Now I've got to say that this is not based on meaningless gibber. The genealogies are taken seriously by the Jews obviously, and not just for showing a record of family line - they represent a line of life and death, continuing death after Adam, in fact. Hence the importance of Enoch, who lives but does not die. Melchizedek neither is born nor dies. The author says this resembles the Son of God, but who it really resembles is God.

vs 4

Well, if he's God or the Son of God, then it only stands to reason. Why does Abraham give him the 10%? As a show that he believes Melchizedek is really a priest of God Most High?

vs 5

Now we see the beginnings of a rabbinic argument. It looks at the tithe - a tenth of everything paid to the Levites to (among other things) support them in their ministry between Israel and God.

vs 6

The point being that Melchi is not a Levite - that his priesthood is of a different order. His own order.

vs 7

Which is kinda humbling, really. I always say "God bless you" - and I guess that's the right thing to say, because the greater blesses the lesser. But my own blessing should only really be on those lesser than me. Do I really want to claim that over anyone?

vs 8

Declared seems like too long a bow - inferred via rabinnical argument, perhaps.

vs 9

I guess one might say that. Certainly we don't see things that way, but then we don't draw up long genealogies either. I don't even know my grandfathers' names, although in that I am probably a little ahead of my time. Certainly I know nothing about their fathers, and who knows anything of their fathers before them?

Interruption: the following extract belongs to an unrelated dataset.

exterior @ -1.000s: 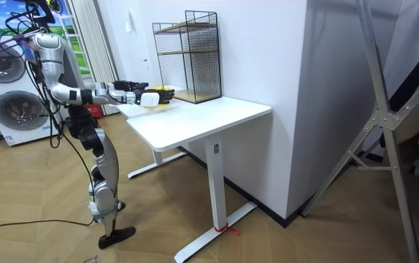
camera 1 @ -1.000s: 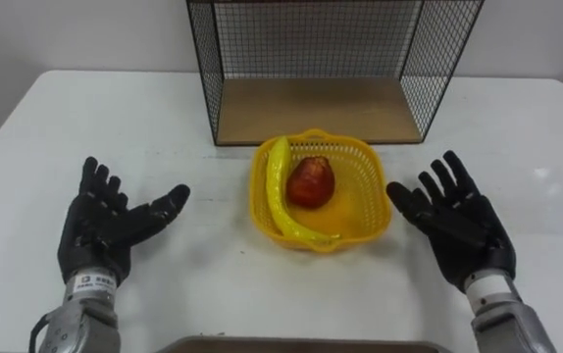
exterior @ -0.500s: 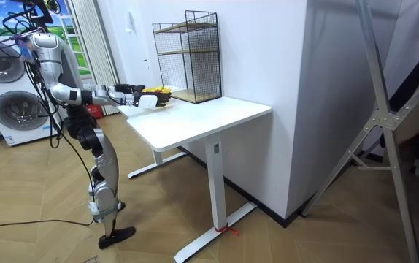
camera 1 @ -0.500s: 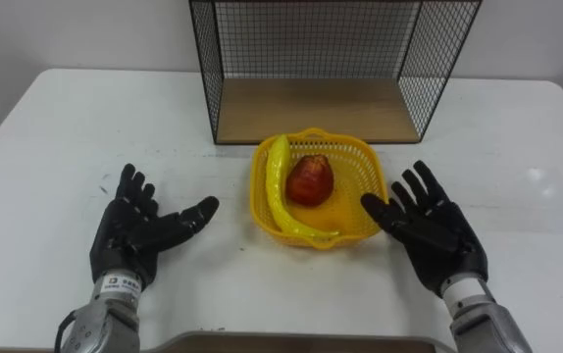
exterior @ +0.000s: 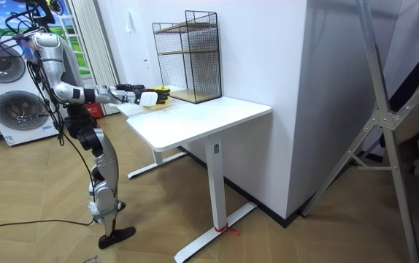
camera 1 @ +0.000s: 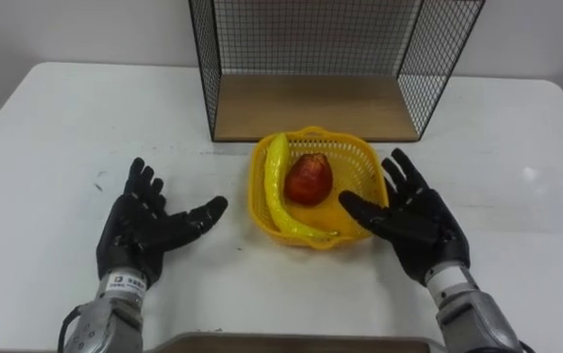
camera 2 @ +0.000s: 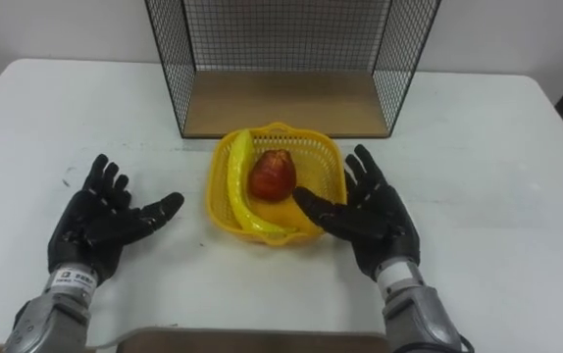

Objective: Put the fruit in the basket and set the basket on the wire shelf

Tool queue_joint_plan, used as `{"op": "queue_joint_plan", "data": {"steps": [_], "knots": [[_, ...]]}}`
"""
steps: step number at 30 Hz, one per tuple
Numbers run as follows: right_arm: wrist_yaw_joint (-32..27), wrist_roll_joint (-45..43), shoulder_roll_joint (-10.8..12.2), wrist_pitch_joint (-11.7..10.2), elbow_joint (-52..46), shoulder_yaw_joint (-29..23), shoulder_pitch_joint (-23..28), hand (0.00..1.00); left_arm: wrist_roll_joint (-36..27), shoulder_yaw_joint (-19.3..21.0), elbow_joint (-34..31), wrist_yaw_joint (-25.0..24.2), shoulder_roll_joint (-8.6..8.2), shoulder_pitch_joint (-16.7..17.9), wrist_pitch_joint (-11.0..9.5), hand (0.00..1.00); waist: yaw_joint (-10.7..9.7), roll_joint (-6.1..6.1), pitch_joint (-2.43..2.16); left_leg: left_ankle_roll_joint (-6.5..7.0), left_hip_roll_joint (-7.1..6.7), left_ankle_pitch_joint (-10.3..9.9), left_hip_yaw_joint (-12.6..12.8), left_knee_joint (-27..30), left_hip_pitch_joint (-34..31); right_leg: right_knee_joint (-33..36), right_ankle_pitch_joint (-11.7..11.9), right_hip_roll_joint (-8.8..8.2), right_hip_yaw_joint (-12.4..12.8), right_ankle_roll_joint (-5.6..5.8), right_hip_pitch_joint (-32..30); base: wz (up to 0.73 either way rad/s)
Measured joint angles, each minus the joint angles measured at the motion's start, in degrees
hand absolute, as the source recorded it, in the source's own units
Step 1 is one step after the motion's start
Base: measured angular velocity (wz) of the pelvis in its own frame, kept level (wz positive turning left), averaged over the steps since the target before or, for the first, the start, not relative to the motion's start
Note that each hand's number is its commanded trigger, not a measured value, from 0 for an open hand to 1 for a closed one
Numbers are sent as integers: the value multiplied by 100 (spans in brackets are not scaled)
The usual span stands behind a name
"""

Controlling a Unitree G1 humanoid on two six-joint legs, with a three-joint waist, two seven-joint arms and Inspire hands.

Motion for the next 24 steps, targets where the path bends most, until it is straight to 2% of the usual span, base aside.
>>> {"op": "queue_joint_plan", "data": {"steps": [2, 6, 11, 17, 24], "knots": [[26, 1, 0, 0, 4, 32, 0, 0, -3, -216, 1, -112, 1, -28, 3, 0, -15, 29, 12, 0, 2, 0, 2, 7, -27, 9, 2, 0, -1, -3, -25, 0], [96, 15, -5, 0, 9, 111, -5, 0, -12, -556, 10, -380, -10, -50, 27, 0, -85, 72, 9, -2, 21, -1, 5, 11, -68, 19, 11, 16, -6, -17, -63, 0], [92, -1, -4, 0, 142, 129, -140, 0, -13, -712, 8, -460, -37, -83, 43, 0, -106, 99, 5, -2, 25, -1, 52, 1, -73, 25, 11, 17, 37, -17, -104, -4], [92, 30, 1, -20, 144, 389, -227, 0, -87, -862, -5, -548, 39, -100, 34, 0, -115, 75, 12, -1, 24, 0, 81, -4, -54, 22, 11, 16, 60, -17, -104, -2], [119, 24, 9, -55, 145, 471, -242, 0, -247, -987, -15, -555, 11, -133, 34, 0, -126, -12, 19, -1, 24, 0, 82, 2, -63, 17, 11, 15, 57, -16, -105, 0]]}}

The thing is, though, that they did say things like that, so for them it's important. I mean, I guess my future kids paid for my shoes, because they were still in my body at the time. That's less meaningful, though - although they will inherit my shoes.

Tuesday, November 25, 2008

Hebrews chapter 6

vs 11

The purpose for these works is assurance of hope. We as humans aren't assured just by the promises of God, I guess. We need to see something concrete we can hang our hopes on, and so that becomes good stuff we do for other people by the power of the Spirit. Of course, if we're not really doing those things, what happens to our hope then?

vs 12

Patience in this case, then, doesn't mean waiting with your arms folded and humming a tune. It means getting busy so that the time goes past faster. Or that sort of thing. My point is it's a busy, active patience.

vs 13

It would seem to me that we're going on to a new idea here. The thread seems to have been somewhat broken.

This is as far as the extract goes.